After playing around on paper for a bit, I came up with a short python generator to find the continued fraction expansion of $\sqrt n$. I understand why it gets the right answer when it gets an answer. But I don't understand why that last divmod
always has no remainder. (In other words, why is the coefficient in front of the $\sqrt n$ always 1 in the intermediate terms of the expansion)
from math import sqrt
def contfracsqrt(n):
k = int(sqrt(n))
x = 0
d = 1
while True:
a,x=divmod(x+k,d)
yield a
x=k-x
d,t=divmod(n-x**2,d)
assert t==0
Clarification: I'm not doing anything fancy. I'm finding the continued fraction the simplest way I know of. Suppose we want to find the continued fraction for $\sqrt{n}$. Now let k=$\lfloor\sqrt(n)\rfloor$. We have an expression of the form
$\frac{\sqrt{n}+x_i}{d_i}$
where x and d are integers. (Note that this is just $\sqrt{n}$ when $x_0=0$ and $d_0=1$)
The integer part is
$a_i=\lfloor{\frac{k+x_i}{d_i}}\rfloor$
Now let $r_i=((k+x_i)\bmod{d_i})$ (the other part of the divmod)

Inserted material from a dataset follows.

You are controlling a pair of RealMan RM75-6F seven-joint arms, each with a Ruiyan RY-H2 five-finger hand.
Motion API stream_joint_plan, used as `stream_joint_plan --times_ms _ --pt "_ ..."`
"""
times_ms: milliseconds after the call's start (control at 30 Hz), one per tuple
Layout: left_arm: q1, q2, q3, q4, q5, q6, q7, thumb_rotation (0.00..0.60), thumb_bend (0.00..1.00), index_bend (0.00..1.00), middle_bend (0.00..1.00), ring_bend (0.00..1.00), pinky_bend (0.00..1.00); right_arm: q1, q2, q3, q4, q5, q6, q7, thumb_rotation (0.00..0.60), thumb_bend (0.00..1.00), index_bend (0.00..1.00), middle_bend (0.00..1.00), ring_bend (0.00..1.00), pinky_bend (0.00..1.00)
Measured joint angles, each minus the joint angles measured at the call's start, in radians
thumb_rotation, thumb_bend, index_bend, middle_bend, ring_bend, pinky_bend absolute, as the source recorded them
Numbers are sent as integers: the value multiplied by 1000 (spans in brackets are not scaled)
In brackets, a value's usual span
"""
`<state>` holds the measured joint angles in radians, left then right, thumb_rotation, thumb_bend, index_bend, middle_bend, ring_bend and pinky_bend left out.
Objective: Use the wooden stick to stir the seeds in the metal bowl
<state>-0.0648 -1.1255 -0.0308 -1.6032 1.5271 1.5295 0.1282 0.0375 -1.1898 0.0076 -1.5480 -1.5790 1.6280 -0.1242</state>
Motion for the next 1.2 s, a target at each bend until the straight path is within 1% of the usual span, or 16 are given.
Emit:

Then the fractional part is
$\frac{\sqrt{n} - (k-r_i)}{d_i}$
which can be re-written as 1 over its reciporical to get an expression whose integer part is the next term:
$=\frac{1}{\frac{d_i}{\sqrt{n}-(k-r_i)}}=\frac{1}{\frac{\sqrt{n}+(k-r_i)}{\frac{n-(k-r_i)^2}{d_i}}}$
So that the next term has
$x_{i+1}=k-r_i$
$d_{i+1}=\frac{n-(k-r_i)^2}{d_i}$
This works, because $d_{i+1}$ always seems to be an integer. My question is why?